* DATASET RECORDS
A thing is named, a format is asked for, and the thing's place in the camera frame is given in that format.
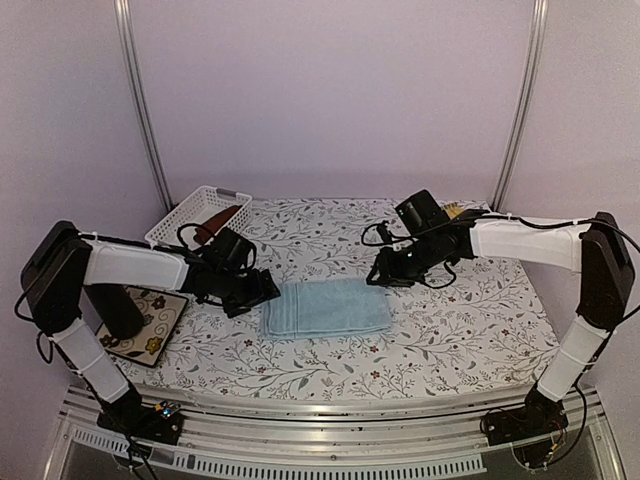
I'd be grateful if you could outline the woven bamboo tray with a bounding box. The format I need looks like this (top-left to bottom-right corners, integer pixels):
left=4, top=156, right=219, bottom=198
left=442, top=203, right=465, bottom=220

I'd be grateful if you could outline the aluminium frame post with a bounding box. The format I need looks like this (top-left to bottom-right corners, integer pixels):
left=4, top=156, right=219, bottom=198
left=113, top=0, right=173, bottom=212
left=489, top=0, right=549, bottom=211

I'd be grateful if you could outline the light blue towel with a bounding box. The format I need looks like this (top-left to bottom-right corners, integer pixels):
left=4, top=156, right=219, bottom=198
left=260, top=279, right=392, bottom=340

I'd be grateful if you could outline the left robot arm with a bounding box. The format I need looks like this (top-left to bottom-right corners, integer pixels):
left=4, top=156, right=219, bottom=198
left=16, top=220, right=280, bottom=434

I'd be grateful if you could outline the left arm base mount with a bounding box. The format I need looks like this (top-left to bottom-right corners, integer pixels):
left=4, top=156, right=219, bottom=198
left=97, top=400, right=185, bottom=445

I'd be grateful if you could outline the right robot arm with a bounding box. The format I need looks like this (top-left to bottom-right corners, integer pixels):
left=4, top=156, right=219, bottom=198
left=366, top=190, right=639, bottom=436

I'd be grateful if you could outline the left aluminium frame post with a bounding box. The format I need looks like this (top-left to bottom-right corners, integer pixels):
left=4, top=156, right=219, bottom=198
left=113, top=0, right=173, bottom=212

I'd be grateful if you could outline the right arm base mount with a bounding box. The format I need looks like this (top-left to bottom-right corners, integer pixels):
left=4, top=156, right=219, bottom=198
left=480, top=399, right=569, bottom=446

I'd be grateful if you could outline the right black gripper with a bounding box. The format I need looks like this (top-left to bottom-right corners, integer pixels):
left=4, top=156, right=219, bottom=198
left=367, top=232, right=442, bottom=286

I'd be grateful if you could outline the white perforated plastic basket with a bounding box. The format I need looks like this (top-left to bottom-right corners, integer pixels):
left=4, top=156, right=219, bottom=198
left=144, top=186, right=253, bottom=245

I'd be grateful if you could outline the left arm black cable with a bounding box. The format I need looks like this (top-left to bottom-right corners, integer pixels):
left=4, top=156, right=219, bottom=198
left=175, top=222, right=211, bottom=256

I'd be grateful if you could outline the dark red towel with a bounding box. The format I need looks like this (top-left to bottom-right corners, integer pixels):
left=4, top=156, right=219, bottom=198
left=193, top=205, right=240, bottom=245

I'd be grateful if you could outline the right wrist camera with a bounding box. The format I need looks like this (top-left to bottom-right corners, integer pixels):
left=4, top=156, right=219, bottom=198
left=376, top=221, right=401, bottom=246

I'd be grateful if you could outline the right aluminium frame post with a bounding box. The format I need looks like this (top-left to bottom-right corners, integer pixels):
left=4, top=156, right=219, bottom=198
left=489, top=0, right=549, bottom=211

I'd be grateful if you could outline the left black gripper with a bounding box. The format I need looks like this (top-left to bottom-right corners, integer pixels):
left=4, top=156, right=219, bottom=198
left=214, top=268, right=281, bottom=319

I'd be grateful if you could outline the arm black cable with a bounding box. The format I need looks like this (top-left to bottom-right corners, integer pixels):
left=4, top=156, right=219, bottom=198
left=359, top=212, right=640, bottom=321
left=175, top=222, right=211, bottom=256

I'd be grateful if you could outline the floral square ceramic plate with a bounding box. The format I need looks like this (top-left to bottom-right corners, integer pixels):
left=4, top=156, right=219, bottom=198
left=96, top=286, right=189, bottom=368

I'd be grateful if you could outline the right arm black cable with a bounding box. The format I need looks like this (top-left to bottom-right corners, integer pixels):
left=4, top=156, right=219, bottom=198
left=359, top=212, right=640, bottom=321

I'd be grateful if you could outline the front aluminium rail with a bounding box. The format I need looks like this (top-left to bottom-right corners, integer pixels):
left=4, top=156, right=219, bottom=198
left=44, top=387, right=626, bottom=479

...

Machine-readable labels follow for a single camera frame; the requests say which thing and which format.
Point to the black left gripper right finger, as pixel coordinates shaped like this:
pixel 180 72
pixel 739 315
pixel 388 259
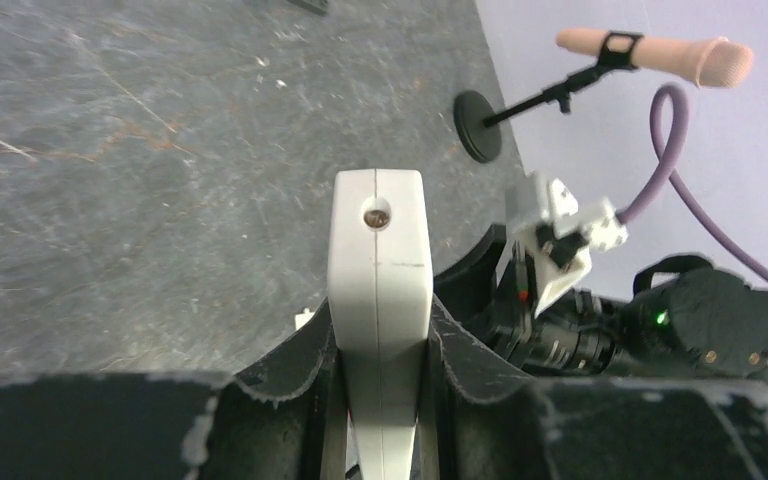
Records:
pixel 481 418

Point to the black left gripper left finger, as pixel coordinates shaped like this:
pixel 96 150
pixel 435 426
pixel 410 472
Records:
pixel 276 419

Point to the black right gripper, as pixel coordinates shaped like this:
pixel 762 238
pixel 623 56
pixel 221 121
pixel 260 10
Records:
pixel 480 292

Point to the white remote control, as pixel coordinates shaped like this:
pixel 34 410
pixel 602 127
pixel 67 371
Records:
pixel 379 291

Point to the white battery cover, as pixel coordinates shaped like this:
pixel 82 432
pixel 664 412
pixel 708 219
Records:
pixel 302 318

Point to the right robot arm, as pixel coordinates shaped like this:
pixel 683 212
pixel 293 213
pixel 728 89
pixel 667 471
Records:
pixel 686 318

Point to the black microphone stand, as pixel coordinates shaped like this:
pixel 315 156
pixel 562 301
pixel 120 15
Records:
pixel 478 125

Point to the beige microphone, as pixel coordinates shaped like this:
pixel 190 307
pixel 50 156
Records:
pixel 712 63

* PROBLEM REQUIREMENTS
Lines in the data that include the word "finger" should all be copied.

* EXERCISE RESPONSE
Point to the black left gripper right finger, as pixel coordinates shaped like this:
Point to the black left gripper left finger, as pixel coordinates shaped like this:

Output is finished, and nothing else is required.